From the entries below, give the number of lines where the word "several" occurs, and nothing else.

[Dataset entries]
-=-=-=-=-
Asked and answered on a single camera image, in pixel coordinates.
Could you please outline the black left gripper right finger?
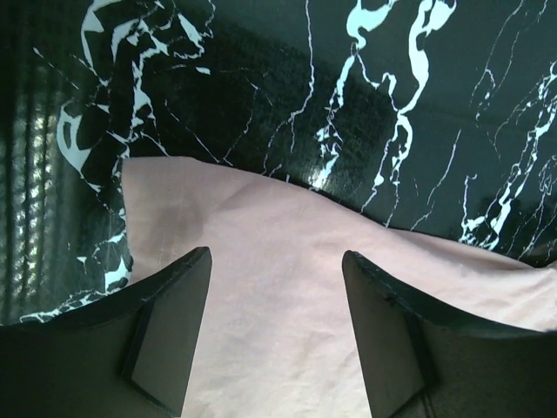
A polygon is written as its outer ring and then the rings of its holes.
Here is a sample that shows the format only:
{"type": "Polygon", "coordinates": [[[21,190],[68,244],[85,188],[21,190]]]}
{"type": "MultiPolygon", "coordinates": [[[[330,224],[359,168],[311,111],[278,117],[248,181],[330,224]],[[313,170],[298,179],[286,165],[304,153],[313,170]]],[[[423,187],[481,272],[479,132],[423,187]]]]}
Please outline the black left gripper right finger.
{"type": "Polygon", "coordinates": [[[556,333],[481,318],[342,259],[374,417],[554,417],[556,333]]]}

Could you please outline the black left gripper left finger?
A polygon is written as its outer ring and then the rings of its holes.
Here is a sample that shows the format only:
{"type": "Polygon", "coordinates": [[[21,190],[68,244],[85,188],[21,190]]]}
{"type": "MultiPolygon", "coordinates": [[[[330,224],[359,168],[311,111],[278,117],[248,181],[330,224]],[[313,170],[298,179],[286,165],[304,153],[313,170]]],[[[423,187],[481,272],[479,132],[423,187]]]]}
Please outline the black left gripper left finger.
{"type": "Polygon", "coordinates": [[[3,327],[2,416],[180,416],[211,267],[198,247],[85,307],[3,327]]]}

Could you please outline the pink printed t-shirt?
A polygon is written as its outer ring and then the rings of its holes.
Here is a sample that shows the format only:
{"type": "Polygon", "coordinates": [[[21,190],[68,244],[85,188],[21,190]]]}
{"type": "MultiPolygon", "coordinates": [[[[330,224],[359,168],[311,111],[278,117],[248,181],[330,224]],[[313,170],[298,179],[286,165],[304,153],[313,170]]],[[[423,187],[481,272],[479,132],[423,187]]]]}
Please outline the pink printed t-shirt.
{"type": "Polygon", "coordinates": [[[556,267],[388,229],[317,193],[194,158],[122,173],[132,278],[198,246],[212,271],[185,417],[367,417],[346,251],[472,314],[556,326],[556,267]]]}

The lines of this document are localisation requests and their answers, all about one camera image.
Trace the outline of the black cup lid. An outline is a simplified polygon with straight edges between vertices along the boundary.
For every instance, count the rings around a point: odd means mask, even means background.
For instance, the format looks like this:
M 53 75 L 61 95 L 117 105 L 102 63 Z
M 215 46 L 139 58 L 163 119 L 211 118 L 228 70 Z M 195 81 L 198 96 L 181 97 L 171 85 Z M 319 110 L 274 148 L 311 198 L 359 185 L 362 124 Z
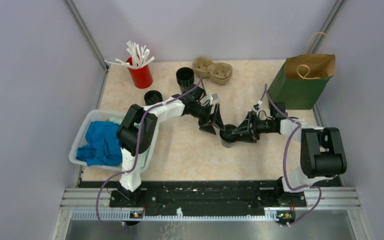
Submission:
M 235 130 L 237 127 L 233 124 L 226 124 L 225 130 L 219 131 L 220 138 L 228 143 L 234 143 L 238 140 L 240 137 L 239 134 L 233 134 L 233 130 Z

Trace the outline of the black printed coffee cup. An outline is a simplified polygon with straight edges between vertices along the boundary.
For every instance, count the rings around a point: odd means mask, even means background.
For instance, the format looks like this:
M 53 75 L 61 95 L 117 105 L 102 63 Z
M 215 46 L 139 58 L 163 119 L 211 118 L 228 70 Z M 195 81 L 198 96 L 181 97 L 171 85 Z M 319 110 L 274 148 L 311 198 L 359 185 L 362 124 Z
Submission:
M 224 139 L 221 139 L 221 144 L 226 147 L 226 148 L 232 148 L 236 142 L 235 141 L 227 141 L 227 140 L 224 140 Z

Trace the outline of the green brown paper bag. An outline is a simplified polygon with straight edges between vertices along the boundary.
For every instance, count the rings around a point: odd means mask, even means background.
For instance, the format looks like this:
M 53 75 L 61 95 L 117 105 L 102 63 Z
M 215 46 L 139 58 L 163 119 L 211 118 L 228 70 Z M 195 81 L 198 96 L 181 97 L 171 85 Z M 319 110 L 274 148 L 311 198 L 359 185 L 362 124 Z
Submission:
M 284 103 L 287 110 L 310 110 L 323 93 L 329 80 L 336 73 L 336 55 L 324 53 L 329 38 L 324 32 L 316 32 L 309 38 L 325 37 L 319 53 L 303 53 L 285 60 L 268 88 L 268 96 L 275 103 Z

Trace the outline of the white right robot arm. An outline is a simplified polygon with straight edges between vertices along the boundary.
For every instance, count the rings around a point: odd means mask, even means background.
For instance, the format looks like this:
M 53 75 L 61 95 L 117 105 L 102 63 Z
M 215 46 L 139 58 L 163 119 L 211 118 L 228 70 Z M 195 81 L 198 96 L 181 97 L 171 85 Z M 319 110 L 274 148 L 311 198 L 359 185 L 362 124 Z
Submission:
M 287 206 L 301 192 L 315 183 L 331 180 L 347 170 L 347 160 L 340 130 L 336 127 L 314 126 L 303 119 L 288 116 L 284 102 L 269 105 L 270 117 L 260 118 L 257 105 L 249 111 L 239 126 L 226 129 L 234 142 L 256 143 L 261 134 L 277 133 L 287 136 L 282 167 L 287 166 L 288 149 L 293 140 L 300 143 L 300 166 L 283 171 L 273 200 L 279 206 Z

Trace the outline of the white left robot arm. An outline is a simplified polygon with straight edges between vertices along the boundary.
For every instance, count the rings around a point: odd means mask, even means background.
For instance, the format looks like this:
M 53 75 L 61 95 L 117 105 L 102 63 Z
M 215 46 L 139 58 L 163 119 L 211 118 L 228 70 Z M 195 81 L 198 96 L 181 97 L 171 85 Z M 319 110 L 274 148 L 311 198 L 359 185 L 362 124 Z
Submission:
M 183 94 L 175 94 L 153 105 L 130 106 L 116 133 L 122 155 L 119 183 L 125 189 L 121 200 L 127 206 L 134 207 L 140 202 L 141 194 L 137 188 L 142 183 L 141 172 L 151 161 L 162 122 L 190 115 L 197 118 L 200 131 L 213 135 L 216 129 L 225 131 L 220 104 L 213 103 L 217 98 L 216 93 L 206 94 L 196 85 Z

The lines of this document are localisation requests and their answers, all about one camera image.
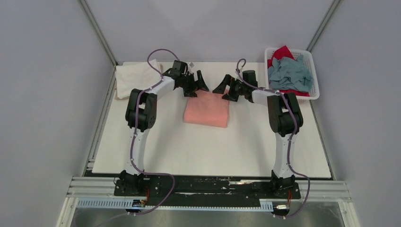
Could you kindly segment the salmon pink t shirt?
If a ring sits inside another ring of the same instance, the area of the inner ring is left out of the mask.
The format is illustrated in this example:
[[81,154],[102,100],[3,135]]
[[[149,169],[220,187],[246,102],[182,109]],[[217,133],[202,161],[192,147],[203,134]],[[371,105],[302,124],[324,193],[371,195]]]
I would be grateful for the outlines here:
[[183,122],[211,127],[226,128],[229,118],[229,101],[222,94],[197,91],[196,97],[188,98]]

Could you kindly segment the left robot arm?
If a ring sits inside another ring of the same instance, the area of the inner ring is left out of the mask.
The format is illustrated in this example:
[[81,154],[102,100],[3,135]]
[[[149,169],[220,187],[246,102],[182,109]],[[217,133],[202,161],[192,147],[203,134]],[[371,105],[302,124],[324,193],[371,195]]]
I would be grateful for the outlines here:
[[184,97],[197,97],[197,91],[209,90],[201,70],[192,73],[187,63],[175,60],[171,68],[160,74],[156,84],[131,91],[125,113],[131,141],[126,164],[117,181],[118,192],[132,196],[144,192],[144,177],[147,175],[144,152],[150,129],[157,119],[157,102],[176,88],[183,90]]

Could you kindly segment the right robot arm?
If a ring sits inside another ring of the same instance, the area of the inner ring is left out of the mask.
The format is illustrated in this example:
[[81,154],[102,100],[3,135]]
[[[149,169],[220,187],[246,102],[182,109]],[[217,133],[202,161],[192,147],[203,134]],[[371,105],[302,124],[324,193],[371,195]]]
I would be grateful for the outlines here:
[[291,152],[296,136],[303,126],[303,116],[296,95],[259,87],[254,70],[246,70],[238,79],[226,74],[212,91],[222,99],[236,102],[240,96],[254,104],[265,105],[271,130],[276,138],[276,154],[268,191],[283,197],[295,187],[295,173],[291,167]]

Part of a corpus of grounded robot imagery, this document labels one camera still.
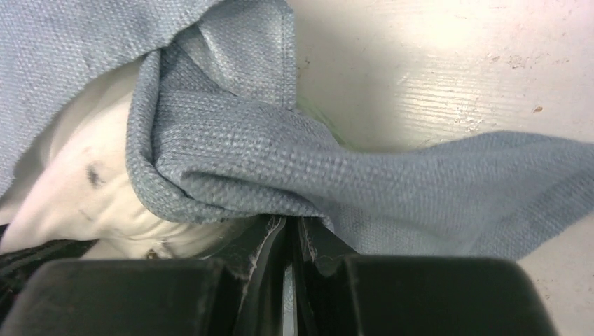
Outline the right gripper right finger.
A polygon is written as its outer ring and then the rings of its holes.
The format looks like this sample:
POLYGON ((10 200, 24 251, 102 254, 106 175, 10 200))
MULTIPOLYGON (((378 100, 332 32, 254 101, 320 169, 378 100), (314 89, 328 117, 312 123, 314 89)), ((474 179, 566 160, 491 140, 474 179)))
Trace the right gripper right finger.
POLYGON ((556 335, 526 273, 496 258, 361 255, 294 221, 299 335, 556 335))

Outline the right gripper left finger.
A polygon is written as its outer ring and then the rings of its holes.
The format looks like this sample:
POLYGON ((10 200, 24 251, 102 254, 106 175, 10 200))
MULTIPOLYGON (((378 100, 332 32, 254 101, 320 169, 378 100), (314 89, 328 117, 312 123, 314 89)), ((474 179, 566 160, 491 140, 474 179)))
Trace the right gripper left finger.
POLYGON ((285 224, 258 217, 205 259, 47 262, 1 334, 281 335, 285 224))

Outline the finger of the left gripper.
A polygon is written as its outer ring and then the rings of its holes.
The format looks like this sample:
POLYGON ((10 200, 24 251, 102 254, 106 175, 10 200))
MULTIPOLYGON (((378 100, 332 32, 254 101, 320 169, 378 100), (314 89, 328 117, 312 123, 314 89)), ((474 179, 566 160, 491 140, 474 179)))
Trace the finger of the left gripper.
POLYGON ((20 291, 38 268, 54 260, 80 258, 96 243, 97 240, 62 239, 1 254, 1 320, 6 318, 20 291))

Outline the cream white pillow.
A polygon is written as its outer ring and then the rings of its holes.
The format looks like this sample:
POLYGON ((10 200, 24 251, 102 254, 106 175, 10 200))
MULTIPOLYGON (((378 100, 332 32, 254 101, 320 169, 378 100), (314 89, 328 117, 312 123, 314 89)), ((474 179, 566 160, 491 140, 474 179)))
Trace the cream white pillow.
POLYGON ((125 168, 125 135, 140 61, 91 82, 19 160, 1 197, 1 252, 62 239, 95 241, 87 257, 207 257, 255 218, 194 225, 148 211, 125 168))

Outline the patchwork and blue pillowcase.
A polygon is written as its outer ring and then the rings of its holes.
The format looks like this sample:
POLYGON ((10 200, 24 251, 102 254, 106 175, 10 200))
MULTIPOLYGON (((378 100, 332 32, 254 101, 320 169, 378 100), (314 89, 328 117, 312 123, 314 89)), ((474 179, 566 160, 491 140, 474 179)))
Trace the patchwork and blue pillowcase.
POLYGON ((593 212, 590 144, 343 148, 296 108, 284 1, 2 1, 1 197, 67 104, 134 61, 125 168, 165 221, 311 216, 364 253, 520 259, 593 212))

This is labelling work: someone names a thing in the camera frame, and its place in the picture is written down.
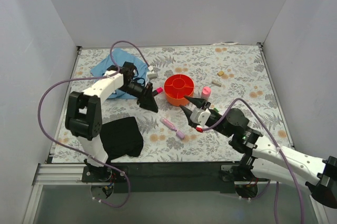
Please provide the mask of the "pink glue bottle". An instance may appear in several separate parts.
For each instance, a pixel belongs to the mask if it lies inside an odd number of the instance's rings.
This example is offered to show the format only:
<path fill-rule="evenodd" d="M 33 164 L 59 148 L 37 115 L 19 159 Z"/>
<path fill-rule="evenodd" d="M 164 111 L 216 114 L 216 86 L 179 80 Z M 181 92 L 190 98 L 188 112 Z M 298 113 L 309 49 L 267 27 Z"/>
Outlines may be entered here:
<path fill-rule="evenodd" d="M 210 87 L 208 86 L 205 86 L 203 87 L 202 89 L 202 92 L 201 92 L 201 98 L 205 99 L 205 100 L 208 100 L 210 98 L 210 95 L 212 93 L 212 90 Z"/>

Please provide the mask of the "pink black highlighter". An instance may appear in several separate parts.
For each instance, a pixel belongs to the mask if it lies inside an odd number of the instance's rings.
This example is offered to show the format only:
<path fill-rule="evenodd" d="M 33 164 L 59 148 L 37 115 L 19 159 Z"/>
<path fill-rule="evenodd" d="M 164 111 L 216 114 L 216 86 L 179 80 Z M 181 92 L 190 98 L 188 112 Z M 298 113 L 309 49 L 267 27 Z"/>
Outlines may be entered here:
<path fill-rule="evenodd" d="M 159 88 L 157 88 L 156 90 L 154 90 L 153 92 L 152 92 L 152 95 L 153 95 L 153 97 L 155 97 L 155 96 L 157 96 L 158 94 L 160 94 L 160 93 L 162 93 L 163 92 L 163 88 L 162 87 L 159 87 Z"/>

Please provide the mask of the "purple translucent highlighter cap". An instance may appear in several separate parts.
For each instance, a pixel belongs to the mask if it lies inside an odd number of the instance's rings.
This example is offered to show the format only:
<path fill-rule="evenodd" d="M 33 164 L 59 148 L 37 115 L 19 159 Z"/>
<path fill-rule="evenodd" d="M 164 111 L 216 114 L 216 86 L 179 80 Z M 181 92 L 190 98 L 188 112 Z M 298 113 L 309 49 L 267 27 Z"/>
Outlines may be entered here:
<path fill-rule="evenodd" d="M 185 134 L 182 133 L 180 130 L 176 131 L 176 136 L 177 136 L 179 139 L 184 139 L 184 138 L 185 138 Z"/>

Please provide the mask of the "pink translucent highlighter body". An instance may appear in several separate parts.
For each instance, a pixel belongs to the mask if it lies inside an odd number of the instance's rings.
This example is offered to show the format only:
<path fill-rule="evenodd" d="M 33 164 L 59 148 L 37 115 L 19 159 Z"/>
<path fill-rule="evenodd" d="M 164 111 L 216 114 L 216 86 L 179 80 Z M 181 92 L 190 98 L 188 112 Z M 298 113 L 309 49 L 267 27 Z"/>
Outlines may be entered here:
<path fill-rule="evenodd" d="M 166 118 L 161 117 L 160 122 L 162 124 L 164 124 L 168 129 L 170 129 L 174 132 L 177 132 L 177 128 L 175 127 L 175 125 L 172 122 L 170 122 L 169 120 L 167 120 Z"/>

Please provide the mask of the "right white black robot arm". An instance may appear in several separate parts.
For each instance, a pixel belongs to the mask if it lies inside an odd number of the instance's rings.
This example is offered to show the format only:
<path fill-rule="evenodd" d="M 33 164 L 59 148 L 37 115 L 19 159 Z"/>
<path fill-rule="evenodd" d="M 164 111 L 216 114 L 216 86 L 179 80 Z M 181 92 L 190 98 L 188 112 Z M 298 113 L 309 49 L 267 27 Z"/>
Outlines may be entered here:
<path fill-rule="evenodd" d="M 299 185 L 317 202 L 336 208 L 335 157 L 313 157 L 274 143 L 271 137 L 249 127 L 249 119 L 233 105 L 221 115 L 203 98 L 186 99 L 195 105 L 194 110 L 181 106 L 189 126 L 200 133 L 213 129 L 229 137 L 229 145 L 244 155 L 238 167 L 243 180 L 257 177 Z"/>

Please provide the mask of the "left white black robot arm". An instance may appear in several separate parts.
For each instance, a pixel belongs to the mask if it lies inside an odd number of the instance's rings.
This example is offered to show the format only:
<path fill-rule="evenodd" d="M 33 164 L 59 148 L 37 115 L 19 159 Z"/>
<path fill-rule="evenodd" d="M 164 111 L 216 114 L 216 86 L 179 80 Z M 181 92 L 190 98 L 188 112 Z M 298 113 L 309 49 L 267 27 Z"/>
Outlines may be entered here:
<path fill-rule="evenodd" d="M 138 73 L 135 65 L 125 62 L 121 68 L 112 65 L 102 78 L 82 92 L 70 93 L 67 104 L 65 127 L 81 143 L 87 155 L 87 163 L 94 166 L 94 176 L 101 182 L 111 178 L 112 169 L 105 163 L 108 153 L 100 138 L 102 129 L 102 104 L 116 90 L 121 90 L 137 99 L 140 108 L 157 113 L 153 97 L 153 85 L 139 84 L 134 80 Z"/>

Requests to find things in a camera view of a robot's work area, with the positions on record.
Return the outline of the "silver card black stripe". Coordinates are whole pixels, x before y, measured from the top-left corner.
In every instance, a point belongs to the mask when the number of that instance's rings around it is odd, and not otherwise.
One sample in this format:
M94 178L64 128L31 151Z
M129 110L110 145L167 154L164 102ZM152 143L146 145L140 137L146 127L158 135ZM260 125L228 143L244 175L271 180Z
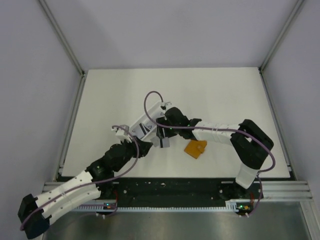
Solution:
M169 148L170 147L170 140L168 137L159 140L159 147L160 148Z

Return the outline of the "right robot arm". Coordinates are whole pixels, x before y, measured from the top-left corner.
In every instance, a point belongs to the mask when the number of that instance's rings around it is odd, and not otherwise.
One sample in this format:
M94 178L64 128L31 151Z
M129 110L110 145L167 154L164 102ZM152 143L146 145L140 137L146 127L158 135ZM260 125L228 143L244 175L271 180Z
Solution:
M188 119L177 107L171 107L156 120L159 139L181 136L186 140L216 142L230 145L241 160L233 192L245 198L252 183L274 147L274 142L252 120L239 124L213 124L200 118Z

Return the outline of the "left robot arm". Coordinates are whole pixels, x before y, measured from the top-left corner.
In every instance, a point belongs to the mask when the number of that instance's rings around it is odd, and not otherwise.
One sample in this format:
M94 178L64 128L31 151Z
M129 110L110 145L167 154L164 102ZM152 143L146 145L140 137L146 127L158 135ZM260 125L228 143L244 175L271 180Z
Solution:
M109 198L114 191L115 173L131 159L145 157L152 146L153 143L136 136L113 144L101 158L69 181L37 196L26 195L17 213L21 231L27 239L35 239L74 208L100 197Z

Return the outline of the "yellow leather card holder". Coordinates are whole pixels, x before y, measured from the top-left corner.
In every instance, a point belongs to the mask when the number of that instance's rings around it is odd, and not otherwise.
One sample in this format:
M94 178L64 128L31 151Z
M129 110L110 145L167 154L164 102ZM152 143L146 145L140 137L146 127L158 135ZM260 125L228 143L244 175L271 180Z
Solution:
M184 149L184 152L194 159L198 159L205 152L207 141L191 140Z
-=-=-=-=-
- Result:
6